HIPAA

Please visit U.S. Department of Health & Human Services (HHS) for complete information on HIPAA rules and regulations.

All health care providers, regardless of size, who conduct certain electronic financial and administrative transactions, such as electronic billing, related to health care are covered entities. As a covered entity, you need to ensure you are in compliance with all HIPAA regulations.

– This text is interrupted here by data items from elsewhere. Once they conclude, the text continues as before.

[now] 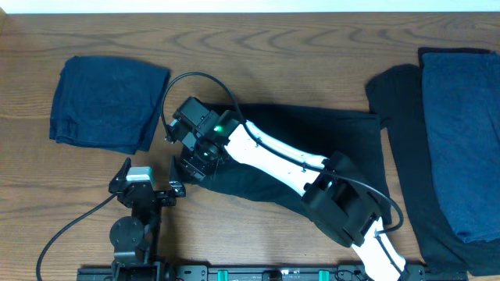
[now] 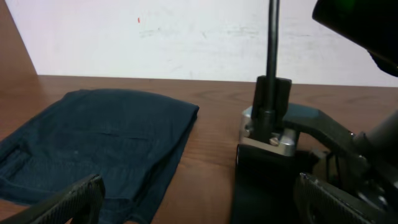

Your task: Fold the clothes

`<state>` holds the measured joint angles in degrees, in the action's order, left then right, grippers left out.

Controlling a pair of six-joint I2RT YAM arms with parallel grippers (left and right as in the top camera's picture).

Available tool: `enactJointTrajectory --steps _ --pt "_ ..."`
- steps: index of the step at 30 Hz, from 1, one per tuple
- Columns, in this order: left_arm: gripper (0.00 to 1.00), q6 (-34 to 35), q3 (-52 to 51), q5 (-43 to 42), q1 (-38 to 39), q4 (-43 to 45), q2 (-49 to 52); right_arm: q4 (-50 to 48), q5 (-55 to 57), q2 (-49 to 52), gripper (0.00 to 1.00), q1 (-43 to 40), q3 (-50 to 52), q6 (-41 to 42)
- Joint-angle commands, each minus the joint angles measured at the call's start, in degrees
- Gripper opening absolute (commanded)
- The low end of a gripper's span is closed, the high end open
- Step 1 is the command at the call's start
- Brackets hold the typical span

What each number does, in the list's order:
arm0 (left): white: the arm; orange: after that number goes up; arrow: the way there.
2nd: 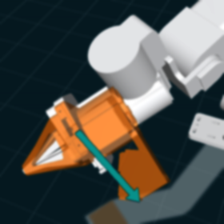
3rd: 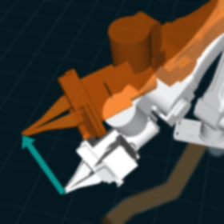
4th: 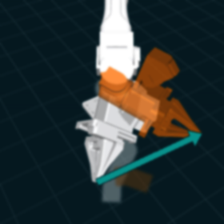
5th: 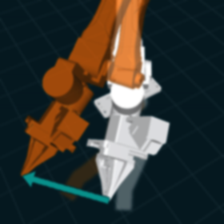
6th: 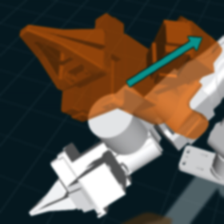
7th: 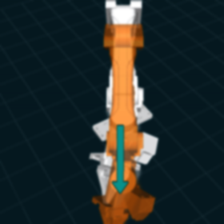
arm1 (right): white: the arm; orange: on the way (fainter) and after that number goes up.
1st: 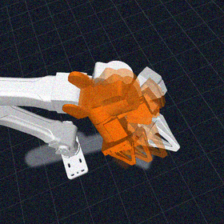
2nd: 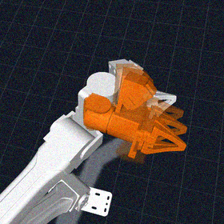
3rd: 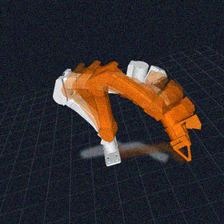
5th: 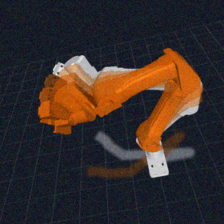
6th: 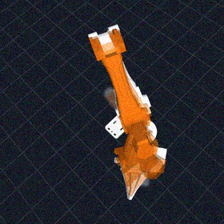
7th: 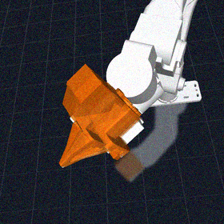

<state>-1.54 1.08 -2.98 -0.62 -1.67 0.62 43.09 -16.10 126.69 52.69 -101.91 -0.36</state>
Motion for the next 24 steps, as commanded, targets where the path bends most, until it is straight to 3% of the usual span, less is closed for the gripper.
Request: enactJointTrajectory --steps 1,8,15,19,24 --pt "0.98 -0.37 -0.85 0.68 0.22 -2.19 -0.39 0.92 -0.79 -3.89 0.83 -2.78 -1.25 -0.11" --pt "0.98 -0.35 -0.85 0.68 0.22 -2.19 -0.39 9.46 1.05 -13.22 0.84 -12.11 -1.25 -0.35" --pt "0.98 -0.37 -0.85 0.68 0.22 -2.19 -0.39 21.33 4.74 -17.59 0.77 -28.17 -1.22 -0.35" --pt "0.98 -0.37 -0.85 0.68 0.22 -2.19 -0.39 25.16 4.76 -17.03 0.63 -37.73 -0.22 -0.35" --pt "0.98 -0.35 -0.85 0.68 0.22 -2.19 -0.39 25.38 4.76 -16.37 0.34 -48.15 3.1 -0.31"
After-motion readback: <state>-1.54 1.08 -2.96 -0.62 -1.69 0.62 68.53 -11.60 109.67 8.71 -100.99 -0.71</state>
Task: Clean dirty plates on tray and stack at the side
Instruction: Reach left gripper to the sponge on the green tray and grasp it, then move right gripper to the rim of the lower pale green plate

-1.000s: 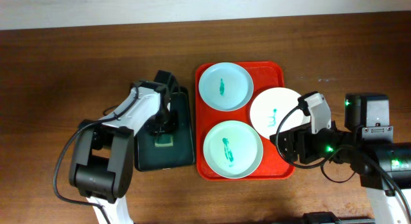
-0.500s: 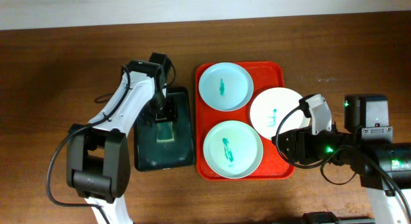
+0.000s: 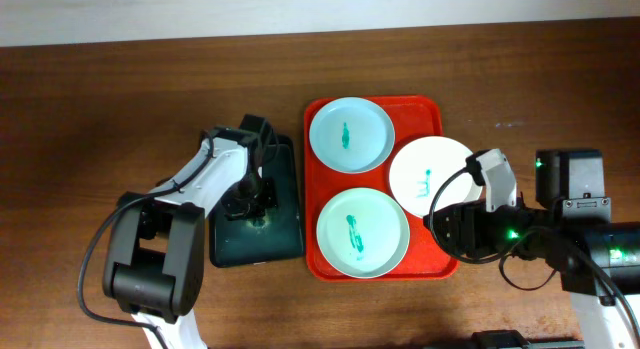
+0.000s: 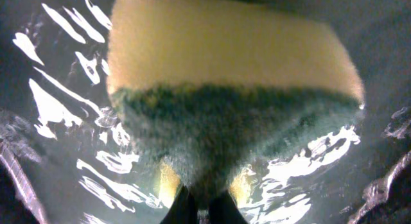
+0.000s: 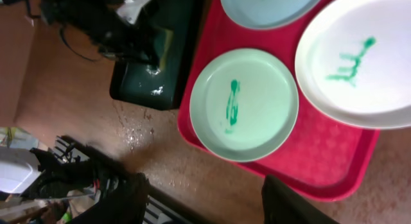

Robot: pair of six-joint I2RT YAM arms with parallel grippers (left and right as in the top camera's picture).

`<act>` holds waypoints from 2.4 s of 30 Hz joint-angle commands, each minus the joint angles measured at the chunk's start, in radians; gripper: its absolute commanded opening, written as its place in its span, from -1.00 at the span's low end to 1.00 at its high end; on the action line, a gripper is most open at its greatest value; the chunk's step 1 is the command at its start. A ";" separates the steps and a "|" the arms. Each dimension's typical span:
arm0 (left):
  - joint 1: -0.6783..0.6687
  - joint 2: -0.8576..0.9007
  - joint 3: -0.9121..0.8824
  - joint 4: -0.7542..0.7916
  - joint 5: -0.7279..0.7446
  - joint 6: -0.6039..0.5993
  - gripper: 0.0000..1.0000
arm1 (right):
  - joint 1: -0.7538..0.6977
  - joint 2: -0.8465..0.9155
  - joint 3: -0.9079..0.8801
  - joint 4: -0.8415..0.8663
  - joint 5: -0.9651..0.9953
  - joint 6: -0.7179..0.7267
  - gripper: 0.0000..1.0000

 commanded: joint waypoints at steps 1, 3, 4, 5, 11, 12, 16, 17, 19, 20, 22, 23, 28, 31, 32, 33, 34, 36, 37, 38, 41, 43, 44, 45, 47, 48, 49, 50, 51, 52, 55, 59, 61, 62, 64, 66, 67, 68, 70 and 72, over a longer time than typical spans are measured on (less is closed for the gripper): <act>0.025 -0.018 0.129 -0.087 -0.003 0.022 -0.43 | -0.006 0.000 0.018 -0.035 0.118 0.097 0.16; 0.035 -0.024 0.174 -0.100 -0.040 0.025 0.16 | -0.006 0.000 0.018 -0.053 0.140 0.096 0.16; 0.036 -0.025 0.178 -0.087 -0.063 0.025 0.25 | -0.006 0.000 0.018 -0.058 0.140 0.096 0.17; 0.036 -0.024 0.175 -0.074 -0.082 0.025 0.26 | -0.006 0.000 0.018 -0.061 0.140 0.096 0.17; 0.035 0.012 0.064 0.112 -0.122 0.024 -0.24 | -0.006 0.000 0.018 -0.071 0.139 0.097 0.18; 0.035 0.019 0.037 0.142 -0.120 0.024 -0.48 | -0.006 0.000 0.018 -0.076 0.139 0.097 0.18; 0.035 0.029 -0.014 0.179 -0.092 0.025 -1.00 | -0.006 0.000 0.018 -0.087 0.139 0.096 0.18; 0.036 0.027 -0.009 0.173 -0.092 0.025 -1.00 | -0.006 0.000 0.018 -0.086 0.139 0.096 0.18; 0.039 0.018 0.038 0.132 -0.096 0.045 -1.00 | -0.006 0.000 0.018 -0.086 0.140 0.096 0.18; 0.045 0.011 0.089 0.094 -0.096 0.056 -1.00 | -0.006 0.000 0.018 -0.086 0.140 0.096 0.17; 0.059 0.002 0.187 0.019 -0.093 0.055 -1.00 | -0.006 0.000 0.018 -0.087 0.144 0.098 0.16; 0.066 -0.001 0.236 -0.024 -0.086 0.055 -0.50 | -0.006 0.002 0.017 -0.092 0.151 0.122 0.16; 0.070 -0.002 0.408 -0.227 -0.068 0.055 0.10 | -0.006 0.031 -0.006 -0.119 0.219 0.201 0.05; 0.053 -0.002 0.378 -0.262 -0.066 0.055 0.02 | -0.006 0.053 -0.055 -0.131 0.218 0.205 0.02; 0.043 -0.001 0.348 -0.255 -0.066 0.055 0.00 | -0.006 0.058 -0.080 -0.129 0.219 0.205 0.02; 0.031 -0.002 0.313 -0.232 -0.066 0.055 -0.02 | -0.006 0.062 -0.110 -0.117 0.218 0.205 0.02; 0.017 -0.001 0.265 -0.192 -0.066 0.055 -0.04 | -0.006 0.064 -0.146 -0.100 0.218 0.204 0.02; -0.004 -0.001 0.184 -0.114 -0.069 0.055 -0.10 | -0.006 0.065 -0.206 -0.070 0.210 0.204 0.02; -0.014 -0.001 0.129 -0.059 -0.073 0.055 -0.20 | -0.006 0.065 -0.237 -0.052 0.206 0.204 0.02; -0.022 -0.001 0.073 -0.003 -0.081 0.055 -0.24 | -0.006 0.065 -0.278 -0.026 0.206 0.203 0.02; -0.023 -0.001 -0.014 0.082 -0.085 0.055 -0.38 | -0.006 0.065 -0.327 0.024 0.192 0.163 0.04; -0.023 -0.001 -0.045 0.115 -0.085 0.055 -0.58 | -0.005 0.067 -0.347 0.065 0.156 0.113 0.04; -0.023 -0.001 -0.053 0.129 -0.085 0.055 -0.68 | -0.005 0.069 -0.350 0.076 0.153 0.114 0.04; -0.023 -0.001 -0.054 0.137 -0.085 0.055 -0.80 | -0.005 0.074 -0.352 0.088 0.154 0.114 0.04; -0.023 -0.002 -0.045 0.132 -0.084 0.058 -1.00 | -0.005 0.097 -0.352 0.102 0.153 0.114 0.04; -0.023 -0.003 -0.023 0.099 -0.085 0.060 -0.87 | -0.005 0.109 -0.352 0.103 0.154 0.114 0.04; -0.021 -0.004 0.004 0.068 -0.085 0.071 -0.72 | -0.005 0.127 -0.352 0.107 0.154 0.114 0.04; -0.019 -0.005 0.038 0.030 -0.087 0.071 -0.70 | -0.005 0.137 -0.352 0.114 0.154 0.114 0.04; -0.016 -0.006 0.070 -0.002 -0.088 0.070 -0.65 | -0.005 0.150 -0.352 0.127 0.154 0.114 0.04; -0.014 -0.006 0.093 -0.027 -0.089 0.070 -0.49 | -0.005 0.160 -0.352 0.135 0.154 0.114 0.04; -0.010 -0.007 0.119 -0.087 -0.089 0.070 -0.03 | -0.005 0.187 -0.352 0.143 0.154 0.114 0.04; -0.010 -0.006 0.065 -0.072 -0.088 0.069 -0.09 | 0.020 0.189 -0.352 0.144 0.161 0.118 0.03; -0.010 -0.006 0.016 -0.029 -0.088 0.067 -0.17 | 0.050 0.189 -0.353 0.155 0.174 0.150 0.04; -0.010 -0.006 -0.003 -0.010 -0.088 0.060 -0.20 | 0.064 0.189 -0.353 0.163 0.195 0.181 0.03; -0.010 -0.005 -0.053 0.052 -0.084 0.058 -0.46 | 0.098 0.190 -0.353 0.189 0.284 0.257 0.03; -0.010 -0.005 -0.068 0.080 -0.084 0.058 -1.00 | 0.119 0.198 -0.353 0.216 0.351 0.322 0.03; -0.010 -0.006 -0.064 0.080 -0.084 0.058 -1.00 | 0.119 0.204 -0.353 0.223 0.351 0.334 0.03; -0.010 -0.008 -0.054 0.072 -0.085 0.059 -1.00 | 0.119 0.217 -0.353 0.232 0.351 0.340 0.03; -0.010 -0.014 -0.003 0.023 -0.084 0.063 -1.00 | 0.117 0.250 -0.353 0.241 0.352 0.340 0.03; -0.010 -0.025 0.055 -0.029 -0.084 0.063 -1.00 | 0.117 0.296 -0.353 0.258 0.343 0.340 0.03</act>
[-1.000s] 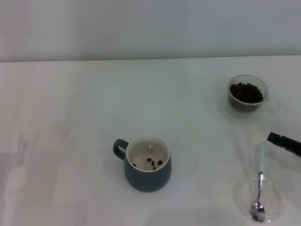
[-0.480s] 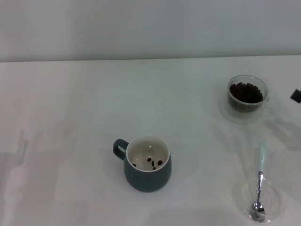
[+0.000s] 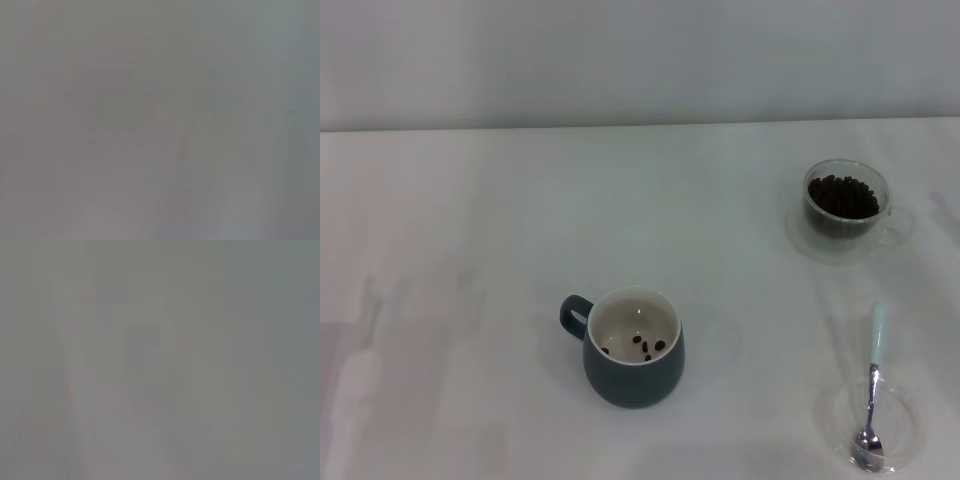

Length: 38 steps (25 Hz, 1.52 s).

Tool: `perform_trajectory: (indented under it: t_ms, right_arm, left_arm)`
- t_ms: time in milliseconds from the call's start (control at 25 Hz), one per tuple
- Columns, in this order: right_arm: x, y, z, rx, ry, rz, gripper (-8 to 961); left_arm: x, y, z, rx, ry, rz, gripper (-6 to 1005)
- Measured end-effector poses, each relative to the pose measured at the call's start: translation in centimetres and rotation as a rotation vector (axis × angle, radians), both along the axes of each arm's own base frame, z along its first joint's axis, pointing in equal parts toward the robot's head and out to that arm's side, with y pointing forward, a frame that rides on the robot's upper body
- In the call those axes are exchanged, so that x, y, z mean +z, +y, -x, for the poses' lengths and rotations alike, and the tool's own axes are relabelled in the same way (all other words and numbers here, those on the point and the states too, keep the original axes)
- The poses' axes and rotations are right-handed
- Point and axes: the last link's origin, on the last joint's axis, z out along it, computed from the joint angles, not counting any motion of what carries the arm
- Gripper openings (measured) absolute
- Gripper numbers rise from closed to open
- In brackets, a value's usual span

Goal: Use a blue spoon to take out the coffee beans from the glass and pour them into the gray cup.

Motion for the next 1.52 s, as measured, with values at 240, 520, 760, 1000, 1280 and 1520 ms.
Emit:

This information is provided for informational purposes only and provides a general overview of HIPAA rules and regulations. It is not intended to replace the professional advice of legal counsel. Many variables must be considered before releasing confidential information about a patient. If a specific concern about whether to release a patient’s records arises, consult an attorney.

HIPAA Privacy Rule

Protects the privacy of individually identifiable health information, or Protected Health Information (PHI) held or transmitted by a covered entity or its business associate, in any form or media, whether electronic, paper, or oral. PHI is information, including many common identifiers (e.g., name, address, birth date, Social Security Number) or demographic data, relating to:

  • the individual’s past, present or future physical or mental health or condition,

  • the provision of health care to the individual, or

  • the past, present, or future payment for the provision of health care to the individual, and that identifies the individual or for which there is a reasonable basis to believe can be used to identify the individual.

For a summary of the Privacy Rule: http://www.hhs.gov/sites/default/files/privacysummary.pdf

HIPAA Security Rule

Protects individuals’ electronic personal health information that is created, received, used, or maintained by a covered entity. The Security Rule requires appropriate administrative, physical and technical safeguards to ensure the confidentiality, integrity, and security of electronic protected health information.

    1. Ensure the confidentiality, integrity, and availability of all e-PHI they create, receive, maintain or transmit;

    2. Identify and protect against reasonably anticipated threats to the security or integrity of the information;

    3. Protect against reasonably anticipated, impermissible uses or disclosures; and

    4. Ensure compliance by their workforce

For a summary of the Security Rule: http://www.hhs.gov/hipaa/for-professionals/security/laws-regulations/index.html

HIPAA Breach Notification Rule

Requires covered entities and business associates to provide notification following a breach of unsecured protected health information. If a breach of unsecured protected health information affects 500 or more individuals, a covered entity must notify the HHS Secretary of the breach without unreasonable delay and in no case later than 60 calendar days from the discovery of the breach.

If a breach of unsecured protected health information affects fewer than 500 individuals, a covered entity must notify the Secretary of the breach within 60 days of the end of the calendar year in which the breach was discovered.

All notifications must be received electronically, to report a breach: https://ocrportal.hhs.gov/ocr/breach/wizard_breach.jsf

For more information: https://www.hhs.gov/hipaa/for-professionals/breach-notification/index.html

Business Associate

In general, a business associate is a person or organization, other than a member of a covered entity's workforce, that performs certain functions or activities on behalf of, or provides certain services to, a covered entity that involve the use or disclosure of individually identifiable health information. Business associate functions or activities on behalf of a covered entity include claims processing, data analysis, utilization review, and billing. A covered entity can be the business associate of another covered entity.

If you plan to utilize a contractor or other nonworkforce member to perform "business associate" services or activities, the Rule requires that the covered entity include certain protections for the information in a business associate agreement. In the business associate contract, a covered entity must impose specified written safeguards on the individually identifiable health information used or disclosed by its business associates. Moreover, a covered entity may not contractually authorize its business associate to make any use or disclosure of protected health information that would violate the Rule.

Resources

HHS FAQ Page answering numerous questions: http://www.hhs.gov/hipaa/for-professionals/faq

View the combined unofficial regulation text: http://www.hhs.gov/sites/default/files/hipaa-simplification-201303.pdf

HIPAA for small providers and businesses: http://www.hhs.gov/hipaa/for-professionals/privacy/guidance/small-providers-small-health-plans-small-businesses/index.html

AOA provides many resources to help ensure you remain HIPAA compliant, including a compliancy manual and sample business associate contracts. Login is required: http://www.aoa.org/optometrists/tools-and-resources/hipaa-compliance

California State Law

California Civil Code sections 56-56.37 pertains to medical information confidentiality. This law puts limits on the disclosure of patients' medical information by medical providers, health plans, pharmaceutical companies, and many businesses organized for the purpose of maintaining medical information. It specifically prohibits many types of marketing uses and disclosures. It requires an electronic health or medical record system to protect the integrity of electronic medical information and to automatically record and preserve any change or deletion.